=== TASK PROMPT ===
Look through the entries and report how many lines include the word "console". Give the number alone.

=== MATERIAL SHOWN ===
Start of Block

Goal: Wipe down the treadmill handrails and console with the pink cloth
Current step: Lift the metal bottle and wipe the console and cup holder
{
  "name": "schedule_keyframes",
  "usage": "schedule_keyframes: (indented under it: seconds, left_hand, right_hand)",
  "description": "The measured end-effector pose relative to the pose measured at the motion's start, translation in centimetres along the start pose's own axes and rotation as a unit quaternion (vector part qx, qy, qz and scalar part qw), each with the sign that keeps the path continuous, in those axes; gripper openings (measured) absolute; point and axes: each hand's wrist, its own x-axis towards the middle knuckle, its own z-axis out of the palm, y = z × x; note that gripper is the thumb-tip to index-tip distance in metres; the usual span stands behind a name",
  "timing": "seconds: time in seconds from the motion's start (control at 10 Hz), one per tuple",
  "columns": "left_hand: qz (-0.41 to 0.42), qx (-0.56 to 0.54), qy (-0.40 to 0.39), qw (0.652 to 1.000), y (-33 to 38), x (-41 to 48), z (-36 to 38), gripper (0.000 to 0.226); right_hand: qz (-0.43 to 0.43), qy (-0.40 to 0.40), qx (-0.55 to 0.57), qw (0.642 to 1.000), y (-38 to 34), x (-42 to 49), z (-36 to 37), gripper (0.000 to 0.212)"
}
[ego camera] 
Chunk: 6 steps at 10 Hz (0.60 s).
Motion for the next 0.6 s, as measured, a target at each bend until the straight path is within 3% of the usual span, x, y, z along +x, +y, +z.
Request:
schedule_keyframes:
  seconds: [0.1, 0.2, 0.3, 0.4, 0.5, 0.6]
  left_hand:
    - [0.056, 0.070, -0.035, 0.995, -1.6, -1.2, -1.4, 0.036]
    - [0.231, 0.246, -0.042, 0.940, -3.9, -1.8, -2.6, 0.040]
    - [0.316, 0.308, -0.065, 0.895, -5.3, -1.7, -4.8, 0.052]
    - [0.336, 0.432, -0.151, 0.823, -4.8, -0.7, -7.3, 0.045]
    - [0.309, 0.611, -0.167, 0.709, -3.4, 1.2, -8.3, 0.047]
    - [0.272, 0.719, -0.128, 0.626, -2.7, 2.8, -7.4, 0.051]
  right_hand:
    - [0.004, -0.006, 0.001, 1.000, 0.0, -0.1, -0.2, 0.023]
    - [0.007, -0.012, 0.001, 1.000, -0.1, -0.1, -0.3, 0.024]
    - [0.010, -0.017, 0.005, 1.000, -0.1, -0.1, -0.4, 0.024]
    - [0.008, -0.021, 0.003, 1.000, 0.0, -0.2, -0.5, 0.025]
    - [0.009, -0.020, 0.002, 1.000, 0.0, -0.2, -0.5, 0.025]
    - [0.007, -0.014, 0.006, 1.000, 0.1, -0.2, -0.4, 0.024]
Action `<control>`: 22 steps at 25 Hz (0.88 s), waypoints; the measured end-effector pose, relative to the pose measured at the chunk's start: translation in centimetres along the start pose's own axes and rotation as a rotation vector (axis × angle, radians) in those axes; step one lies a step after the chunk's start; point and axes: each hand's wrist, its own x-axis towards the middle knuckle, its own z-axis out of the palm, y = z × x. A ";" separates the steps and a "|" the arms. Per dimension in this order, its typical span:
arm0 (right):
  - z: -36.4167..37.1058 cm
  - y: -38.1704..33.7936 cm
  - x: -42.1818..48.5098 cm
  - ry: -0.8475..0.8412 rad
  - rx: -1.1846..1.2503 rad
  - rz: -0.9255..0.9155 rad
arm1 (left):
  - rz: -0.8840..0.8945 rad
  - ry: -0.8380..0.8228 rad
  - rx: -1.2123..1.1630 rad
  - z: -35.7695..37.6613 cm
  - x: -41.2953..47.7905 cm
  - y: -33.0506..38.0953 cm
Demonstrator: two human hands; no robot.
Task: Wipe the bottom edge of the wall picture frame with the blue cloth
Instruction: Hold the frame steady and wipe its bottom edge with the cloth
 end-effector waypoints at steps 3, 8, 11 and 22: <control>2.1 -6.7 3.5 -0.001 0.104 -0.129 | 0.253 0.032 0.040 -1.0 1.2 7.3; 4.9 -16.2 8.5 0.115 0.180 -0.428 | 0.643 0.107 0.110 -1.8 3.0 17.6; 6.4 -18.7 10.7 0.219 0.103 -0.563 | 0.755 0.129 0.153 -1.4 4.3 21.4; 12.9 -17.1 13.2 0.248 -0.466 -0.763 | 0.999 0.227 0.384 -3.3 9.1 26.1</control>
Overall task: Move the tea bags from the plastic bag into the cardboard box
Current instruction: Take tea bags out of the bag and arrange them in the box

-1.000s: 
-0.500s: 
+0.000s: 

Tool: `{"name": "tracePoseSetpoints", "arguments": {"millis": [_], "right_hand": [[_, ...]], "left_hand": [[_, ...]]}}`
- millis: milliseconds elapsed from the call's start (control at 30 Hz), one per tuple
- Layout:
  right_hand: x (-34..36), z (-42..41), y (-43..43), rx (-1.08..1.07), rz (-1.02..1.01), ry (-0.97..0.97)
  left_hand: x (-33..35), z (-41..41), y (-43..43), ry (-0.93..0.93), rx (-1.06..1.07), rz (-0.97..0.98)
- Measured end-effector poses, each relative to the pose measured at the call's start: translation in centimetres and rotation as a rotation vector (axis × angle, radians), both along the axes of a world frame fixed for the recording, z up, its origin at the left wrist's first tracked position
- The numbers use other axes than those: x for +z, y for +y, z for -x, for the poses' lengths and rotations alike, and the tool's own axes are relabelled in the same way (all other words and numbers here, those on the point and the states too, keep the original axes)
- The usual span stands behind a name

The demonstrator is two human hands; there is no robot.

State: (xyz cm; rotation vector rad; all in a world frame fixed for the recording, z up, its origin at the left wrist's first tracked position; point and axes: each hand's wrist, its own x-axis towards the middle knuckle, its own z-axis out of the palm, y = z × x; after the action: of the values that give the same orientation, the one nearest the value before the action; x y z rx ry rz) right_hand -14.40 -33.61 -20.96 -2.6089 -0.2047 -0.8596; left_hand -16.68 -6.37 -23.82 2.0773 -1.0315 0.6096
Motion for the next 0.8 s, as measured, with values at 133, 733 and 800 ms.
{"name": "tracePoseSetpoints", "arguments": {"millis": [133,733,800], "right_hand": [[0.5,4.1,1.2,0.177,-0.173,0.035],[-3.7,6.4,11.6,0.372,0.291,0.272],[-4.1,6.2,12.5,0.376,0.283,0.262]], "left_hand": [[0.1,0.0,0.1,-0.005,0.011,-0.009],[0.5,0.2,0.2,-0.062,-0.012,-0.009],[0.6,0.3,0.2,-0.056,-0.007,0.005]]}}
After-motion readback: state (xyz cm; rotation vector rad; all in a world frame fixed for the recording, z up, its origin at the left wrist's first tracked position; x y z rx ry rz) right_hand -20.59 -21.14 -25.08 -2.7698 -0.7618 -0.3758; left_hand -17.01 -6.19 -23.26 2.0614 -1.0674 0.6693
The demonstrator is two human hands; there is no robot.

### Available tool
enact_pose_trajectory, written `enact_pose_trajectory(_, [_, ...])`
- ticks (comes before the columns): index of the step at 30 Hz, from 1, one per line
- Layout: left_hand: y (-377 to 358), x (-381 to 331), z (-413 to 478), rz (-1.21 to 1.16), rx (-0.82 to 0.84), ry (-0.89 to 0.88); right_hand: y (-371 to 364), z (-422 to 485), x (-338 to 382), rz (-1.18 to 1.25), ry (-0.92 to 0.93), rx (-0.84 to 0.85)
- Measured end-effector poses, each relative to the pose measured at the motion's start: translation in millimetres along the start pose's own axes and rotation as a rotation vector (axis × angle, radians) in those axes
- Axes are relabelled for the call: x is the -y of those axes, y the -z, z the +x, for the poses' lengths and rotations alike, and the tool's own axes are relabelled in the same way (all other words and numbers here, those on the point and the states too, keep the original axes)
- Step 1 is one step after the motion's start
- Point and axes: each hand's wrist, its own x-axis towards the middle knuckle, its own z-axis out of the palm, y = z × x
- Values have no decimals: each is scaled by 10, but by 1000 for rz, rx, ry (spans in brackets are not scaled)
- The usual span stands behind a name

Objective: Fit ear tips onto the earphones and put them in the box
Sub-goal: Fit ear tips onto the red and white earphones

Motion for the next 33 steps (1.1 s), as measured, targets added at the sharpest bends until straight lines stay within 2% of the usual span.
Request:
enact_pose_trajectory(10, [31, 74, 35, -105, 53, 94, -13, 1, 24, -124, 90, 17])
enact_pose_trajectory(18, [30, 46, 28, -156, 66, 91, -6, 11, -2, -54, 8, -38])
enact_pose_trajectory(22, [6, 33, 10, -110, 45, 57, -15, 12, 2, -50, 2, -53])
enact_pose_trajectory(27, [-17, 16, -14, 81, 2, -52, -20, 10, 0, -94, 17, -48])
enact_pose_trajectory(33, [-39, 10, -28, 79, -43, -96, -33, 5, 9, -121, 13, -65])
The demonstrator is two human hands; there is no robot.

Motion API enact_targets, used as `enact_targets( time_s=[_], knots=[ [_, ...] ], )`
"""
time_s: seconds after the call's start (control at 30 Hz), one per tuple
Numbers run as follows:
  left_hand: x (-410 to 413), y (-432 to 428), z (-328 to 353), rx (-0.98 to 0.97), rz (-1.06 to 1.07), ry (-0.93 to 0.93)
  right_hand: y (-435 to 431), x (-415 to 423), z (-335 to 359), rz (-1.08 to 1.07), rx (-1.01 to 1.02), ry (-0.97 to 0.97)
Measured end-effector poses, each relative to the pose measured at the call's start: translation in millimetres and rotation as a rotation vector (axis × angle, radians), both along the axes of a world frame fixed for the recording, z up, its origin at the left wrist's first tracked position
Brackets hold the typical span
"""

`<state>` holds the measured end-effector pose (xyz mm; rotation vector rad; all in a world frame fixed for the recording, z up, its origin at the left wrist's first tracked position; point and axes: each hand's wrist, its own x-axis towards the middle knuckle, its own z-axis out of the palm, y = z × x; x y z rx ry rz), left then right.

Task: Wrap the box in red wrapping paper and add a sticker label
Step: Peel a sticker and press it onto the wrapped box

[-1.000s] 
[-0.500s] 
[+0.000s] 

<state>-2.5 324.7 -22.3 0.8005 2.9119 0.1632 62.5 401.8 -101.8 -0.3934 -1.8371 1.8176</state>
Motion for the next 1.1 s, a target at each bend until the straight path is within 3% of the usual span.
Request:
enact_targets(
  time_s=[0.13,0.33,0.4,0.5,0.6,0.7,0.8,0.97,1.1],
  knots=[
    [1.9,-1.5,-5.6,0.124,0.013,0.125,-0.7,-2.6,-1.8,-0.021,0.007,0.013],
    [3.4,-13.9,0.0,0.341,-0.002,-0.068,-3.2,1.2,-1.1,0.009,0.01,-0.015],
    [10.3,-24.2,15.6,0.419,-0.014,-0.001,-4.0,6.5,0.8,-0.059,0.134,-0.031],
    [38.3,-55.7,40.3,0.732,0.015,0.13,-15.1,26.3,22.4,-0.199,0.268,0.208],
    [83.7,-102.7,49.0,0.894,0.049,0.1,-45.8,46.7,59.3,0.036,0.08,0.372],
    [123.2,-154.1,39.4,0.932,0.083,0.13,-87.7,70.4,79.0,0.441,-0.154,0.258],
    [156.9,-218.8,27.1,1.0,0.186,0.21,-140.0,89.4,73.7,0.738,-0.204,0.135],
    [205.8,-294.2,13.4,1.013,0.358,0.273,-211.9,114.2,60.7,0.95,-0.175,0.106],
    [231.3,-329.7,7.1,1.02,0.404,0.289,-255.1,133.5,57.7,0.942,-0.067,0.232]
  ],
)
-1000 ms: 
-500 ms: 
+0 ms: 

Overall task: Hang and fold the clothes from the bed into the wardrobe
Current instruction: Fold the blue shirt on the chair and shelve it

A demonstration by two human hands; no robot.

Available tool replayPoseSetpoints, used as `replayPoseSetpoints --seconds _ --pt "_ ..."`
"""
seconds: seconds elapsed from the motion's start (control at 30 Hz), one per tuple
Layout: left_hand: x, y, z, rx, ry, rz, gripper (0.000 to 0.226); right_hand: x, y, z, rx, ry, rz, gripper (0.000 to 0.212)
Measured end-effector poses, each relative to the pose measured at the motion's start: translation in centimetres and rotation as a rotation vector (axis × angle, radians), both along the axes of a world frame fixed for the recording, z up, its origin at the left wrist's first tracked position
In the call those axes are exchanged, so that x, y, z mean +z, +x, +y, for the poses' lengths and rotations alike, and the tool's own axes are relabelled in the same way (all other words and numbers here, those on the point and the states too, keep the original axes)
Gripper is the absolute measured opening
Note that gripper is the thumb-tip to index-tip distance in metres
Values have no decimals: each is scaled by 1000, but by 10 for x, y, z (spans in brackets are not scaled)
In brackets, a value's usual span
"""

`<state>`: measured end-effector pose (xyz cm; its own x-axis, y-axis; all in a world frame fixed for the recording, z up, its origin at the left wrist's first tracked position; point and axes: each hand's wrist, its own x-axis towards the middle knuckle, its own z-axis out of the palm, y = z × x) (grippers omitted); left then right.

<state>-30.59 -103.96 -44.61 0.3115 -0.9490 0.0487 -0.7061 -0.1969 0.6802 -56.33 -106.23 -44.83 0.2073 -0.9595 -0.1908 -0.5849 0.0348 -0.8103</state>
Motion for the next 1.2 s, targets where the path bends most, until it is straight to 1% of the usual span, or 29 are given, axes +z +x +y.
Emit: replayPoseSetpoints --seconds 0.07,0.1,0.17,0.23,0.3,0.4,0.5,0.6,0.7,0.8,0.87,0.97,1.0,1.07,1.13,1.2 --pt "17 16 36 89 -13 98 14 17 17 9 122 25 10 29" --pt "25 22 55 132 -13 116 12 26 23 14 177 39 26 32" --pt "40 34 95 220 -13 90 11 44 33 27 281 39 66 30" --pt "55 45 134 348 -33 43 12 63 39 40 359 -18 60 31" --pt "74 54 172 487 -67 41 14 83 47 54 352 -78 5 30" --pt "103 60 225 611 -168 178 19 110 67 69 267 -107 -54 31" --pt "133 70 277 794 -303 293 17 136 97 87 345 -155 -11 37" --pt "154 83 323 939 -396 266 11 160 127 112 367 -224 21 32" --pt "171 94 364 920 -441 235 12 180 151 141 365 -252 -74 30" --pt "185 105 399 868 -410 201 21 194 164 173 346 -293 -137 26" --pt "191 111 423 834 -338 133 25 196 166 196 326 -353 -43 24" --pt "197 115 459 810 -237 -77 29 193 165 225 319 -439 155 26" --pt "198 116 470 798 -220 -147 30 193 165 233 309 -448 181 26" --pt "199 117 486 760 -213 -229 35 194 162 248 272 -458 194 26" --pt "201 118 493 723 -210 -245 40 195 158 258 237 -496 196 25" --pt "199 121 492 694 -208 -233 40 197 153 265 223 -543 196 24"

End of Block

=== THE ANSWER ===
2